She headed down to the kitchen to score some breakfast, only to find that every food item she'd purchased in the last week had been completely devoured, except for one bite - one - of the raspberry frozen yogurt she'd hidden in a brussels sprouts bag for just that reason.

Cold (but clean,) hungry and grouchy, she settled on the couch in the common area, glaring daggers at a television that wasn't even on. Today she was going to talk to Giles about giving his senior Slayer a salary, or so help her, she was just going to have to get a job elsewhere. She needed to move out while she still had a tenuous grip on reality and sanity.

(Open to anyone willing to deal with a grouchy Slayer.)
  • Buffy was so busy glaring she didn't even see Xander reflected in the T.V. screen until he was halfway over the couch. And he had FOOD. Not just any food, but pizza. There was nothing in the world better than cold pizza for breakfast, except for maybe cold pizza in bed for breakfast. "I love you," she said, opening the box and snagging a slice. She leaned into his side - partly for comfort and partly because she was still cold and he was all but radiating heat - and sighed happily, contempating her pizza before taking a bite.

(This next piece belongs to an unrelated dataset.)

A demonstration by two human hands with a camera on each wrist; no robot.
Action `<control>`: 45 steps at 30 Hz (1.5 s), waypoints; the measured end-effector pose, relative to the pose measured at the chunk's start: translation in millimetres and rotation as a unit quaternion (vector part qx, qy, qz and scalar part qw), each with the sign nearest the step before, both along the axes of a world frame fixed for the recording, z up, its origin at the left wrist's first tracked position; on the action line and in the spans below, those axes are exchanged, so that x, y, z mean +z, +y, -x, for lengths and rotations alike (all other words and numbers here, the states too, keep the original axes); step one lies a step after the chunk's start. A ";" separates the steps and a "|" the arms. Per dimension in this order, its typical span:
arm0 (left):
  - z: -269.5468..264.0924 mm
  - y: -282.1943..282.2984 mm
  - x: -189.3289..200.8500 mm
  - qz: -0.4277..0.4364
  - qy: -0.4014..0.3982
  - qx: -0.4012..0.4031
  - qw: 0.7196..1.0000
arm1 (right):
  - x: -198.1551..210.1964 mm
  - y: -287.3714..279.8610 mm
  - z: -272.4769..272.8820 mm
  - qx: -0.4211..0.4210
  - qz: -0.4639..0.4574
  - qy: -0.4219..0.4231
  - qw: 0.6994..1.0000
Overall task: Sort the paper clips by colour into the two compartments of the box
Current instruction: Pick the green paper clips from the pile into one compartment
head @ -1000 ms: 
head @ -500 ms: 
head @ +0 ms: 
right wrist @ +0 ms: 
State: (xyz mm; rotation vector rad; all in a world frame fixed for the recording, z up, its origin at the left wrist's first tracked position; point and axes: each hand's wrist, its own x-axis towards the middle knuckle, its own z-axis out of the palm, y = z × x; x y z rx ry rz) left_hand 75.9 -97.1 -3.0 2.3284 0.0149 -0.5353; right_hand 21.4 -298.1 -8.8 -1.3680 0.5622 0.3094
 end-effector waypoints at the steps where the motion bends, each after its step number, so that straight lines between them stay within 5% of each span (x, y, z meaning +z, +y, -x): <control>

    Around a mouthful, she started telling him about the craptacular morning she'd had, starting with the cold shower - and having to dry off with just this teeny little hair towel because all the others were already damp - and winding down with her complete lack of food. "But then there you were, Xander, patron saint of junk food. How did you manage to get this past the piranhas?"
    • Xander grinned at Buffy's happiness. He didn't need superhero powers to make the girl happy. Just pizza. Too bad he hadn't known that in high school. "Pizza equals love to you, huh?" he jokingly asked, even though hearing those words from her sent a pang to his heart. He placed an arm around her and grabbed a slice of pizza as she spoke.

      "Ya know, Buff," Xander said as he tried really hard not to imagine her drying off with a small little towel, "you should hit Giles and Wes up for some money and get outta here. We could all be like roomies or something. I'm sure the Council has money for us to get one of those weird apartments here. Could even if Will and Tara wanna move in too."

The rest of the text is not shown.